WHAT THIS TASK INVOLVES.
Below are the records; output them exactly from the first line through the line with "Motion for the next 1", stopping there.

***

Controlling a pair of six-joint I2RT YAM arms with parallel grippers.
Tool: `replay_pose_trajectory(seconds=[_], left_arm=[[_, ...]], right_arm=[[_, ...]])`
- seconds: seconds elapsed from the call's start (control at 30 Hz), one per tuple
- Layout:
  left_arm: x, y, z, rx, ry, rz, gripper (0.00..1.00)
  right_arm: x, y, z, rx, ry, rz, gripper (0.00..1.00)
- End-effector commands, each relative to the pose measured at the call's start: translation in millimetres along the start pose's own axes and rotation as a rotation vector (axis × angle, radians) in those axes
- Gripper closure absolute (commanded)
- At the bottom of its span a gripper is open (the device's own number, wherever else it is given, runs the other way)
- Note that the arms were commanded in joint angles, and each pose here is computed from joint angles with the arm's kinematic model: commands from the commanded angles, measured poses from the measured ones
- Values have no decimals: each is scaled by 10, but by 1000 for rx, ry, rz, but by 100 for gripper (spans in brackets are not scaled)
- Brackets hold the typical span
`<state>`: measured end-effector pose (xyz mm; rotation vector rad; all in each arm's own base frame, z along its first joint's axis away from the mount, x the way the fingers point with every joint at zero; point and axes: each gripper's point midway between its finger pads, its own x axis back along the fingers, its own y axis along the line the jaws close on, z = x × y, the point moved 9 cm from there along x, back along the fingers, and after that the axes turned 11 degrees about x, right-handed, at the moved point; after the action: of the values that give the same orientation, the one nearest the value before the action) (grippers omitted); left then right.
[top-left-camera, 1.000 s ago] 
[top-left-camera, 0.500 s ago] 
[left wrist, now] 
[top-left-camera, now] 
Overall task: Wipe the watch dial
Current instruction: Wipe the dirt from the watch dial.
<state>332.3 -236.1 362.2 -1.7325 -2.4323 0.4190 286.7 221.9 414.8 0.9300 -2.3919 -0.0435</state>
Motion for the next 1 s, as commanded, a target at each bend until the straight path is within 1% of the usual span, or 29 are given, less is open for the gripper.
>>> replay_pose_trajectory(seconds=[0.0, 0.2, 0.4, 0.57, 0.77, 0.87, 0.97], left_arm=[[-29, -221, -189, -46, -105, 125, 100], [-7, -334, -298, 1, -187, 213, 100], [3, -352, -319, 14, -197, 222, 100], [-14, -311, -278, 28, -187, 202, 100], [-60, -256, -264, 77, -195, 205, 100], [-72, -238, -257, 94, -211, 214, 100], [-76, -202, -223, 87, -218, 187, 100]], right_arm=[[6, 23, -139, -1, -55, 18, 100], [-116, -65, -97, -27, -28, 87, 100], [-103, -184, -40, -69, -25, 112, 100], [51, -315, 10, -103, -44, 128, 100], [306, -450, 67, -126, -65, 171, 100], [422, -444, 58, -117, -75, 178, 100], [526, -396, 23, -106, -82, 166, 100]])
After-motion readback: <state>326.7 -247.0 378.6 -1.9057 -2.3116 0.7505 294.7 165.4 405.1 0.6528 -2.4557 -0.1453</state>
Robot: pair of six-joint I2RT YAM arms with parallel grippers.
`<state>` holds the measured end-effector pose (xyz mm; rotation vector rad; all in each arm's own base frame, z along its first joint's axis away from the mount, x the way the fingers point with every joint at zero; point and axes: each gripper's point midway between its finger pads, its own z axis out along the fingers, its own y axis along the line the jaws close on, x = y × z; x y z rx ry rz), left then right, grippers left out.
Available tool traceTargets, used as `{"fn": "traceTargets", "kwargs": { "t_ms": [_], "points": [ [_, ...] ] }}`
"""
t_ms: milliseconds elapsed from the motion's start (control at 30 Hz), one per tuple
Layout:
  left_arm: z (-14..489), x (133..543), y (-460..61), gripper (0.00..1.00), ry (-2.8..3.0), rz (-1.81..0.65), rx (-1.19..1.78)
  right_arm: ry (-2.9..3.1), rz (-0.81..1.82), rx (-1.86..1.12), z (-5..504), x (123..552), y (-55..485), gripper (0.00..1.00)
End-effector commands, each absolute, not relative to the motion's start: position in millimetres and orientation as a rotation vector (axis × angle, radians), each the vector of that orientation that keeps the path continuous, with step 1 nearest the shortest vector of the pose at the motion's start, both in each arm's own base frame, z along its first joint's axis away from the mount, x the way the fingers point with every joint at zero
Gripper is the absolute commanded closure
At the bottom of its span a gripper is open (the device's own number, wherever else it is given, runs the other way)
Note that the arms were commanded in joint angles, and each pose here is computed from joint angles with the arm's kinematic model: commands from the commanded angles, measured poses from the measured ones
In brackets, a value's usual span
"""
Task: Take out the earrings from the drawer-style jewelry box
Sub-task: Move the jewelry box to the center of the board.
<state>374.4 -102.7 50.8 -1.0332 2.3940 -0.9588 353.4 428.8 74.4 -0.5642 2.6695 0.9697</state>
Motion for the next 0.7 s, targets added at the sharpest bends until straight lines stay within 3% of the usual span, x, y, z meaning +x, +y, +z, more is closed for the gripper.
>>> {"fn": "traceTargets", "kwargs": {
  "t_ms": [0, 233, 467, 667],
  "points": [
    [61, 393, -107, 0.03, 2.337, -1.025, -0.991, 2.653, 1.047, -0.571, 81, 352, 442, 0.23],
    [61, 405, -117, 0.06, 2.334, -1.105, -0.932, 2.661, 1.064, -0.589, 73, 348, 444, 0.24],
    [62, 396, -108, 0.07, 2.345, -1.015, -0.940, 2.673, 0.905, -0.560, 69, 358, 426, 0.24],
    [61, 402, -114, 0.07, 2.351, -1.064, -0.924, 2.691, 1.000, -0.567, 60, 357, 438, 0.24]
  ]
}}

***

PROBLEM SOLUTION.
Controlling a pair of six-joint I2RT YAM arms with parallel grippers.
Tool: `replay_pose_trajectory(seconds=[_], left_arm=[[_, ...]], right_arm=[[_, ...]])`
- seconds: seconds elapsed from the call's start (control at 30 Hz), one per tuple
- Layout:
  left_arm: x, y, z, rx, ry, rz, gripper (0.00..1.00)
  right_arm: x, y, z, rx, ry, rz, gripper (0.00..1.00)
- End-effector commands, each relative to the pose measured at the call's start: translation in millimetres along the start pose's own axes and rotation as a rotation vector (axis × angle, radians) in those axes
- Gripper closure absolute (commanded)
- At the bottom of its span a gripper is open (the device's own number, wherever else it is given, runs the other way)
- Note that the arms were commanded in joint angles, and each pose here is computed from joint angles with the arm's kinematic model: commands from the commanded angles, measured poses from the measured ones
- Values have no decimals: each is scaled by 10, but by 1000 for rx, ry, rz, but by 100 for gripper (spans in brackets are not scaled)
- Brackets hold the typical span
`<state>`: measured end-effector pose (xyz mm; rotation vector rad; all in each arm's own base frame, z along its first joint's axis away from the mount, x the way the fingers point with every joint at zero; point and axes: each gripper's point midway between its finger pads, its own x axis back along the fingers, its own y axis along the line the jaws close on, z = x × y, the point moved 9 cm from there along x, back along the fingers, and after that the axes turned 11 degrees about x, right-handed, at the moved point; after the action: of the values that give the same orientation, the one nearest the value before the action) (grippers omitted); left then right.
[top-left-camera, 1.000 s ago] 
[top-left-camera, 0.500 s ago] 
[left wrist, now] 
[top-left-camera, now] 
Overall task: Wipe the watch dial
Current instruction: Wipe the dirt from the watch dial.
<state>332.3 -236.1 362.2 -1.7325 -2.4323 0.4190 286.7 221.9 414.8 0.9300 -2.3919 -0.0435</state>
Motion for the next 1 s, as commanded, a target at each bend until the straight path is within 1% of the usual span, or 29 are given, less is open for the gripper.

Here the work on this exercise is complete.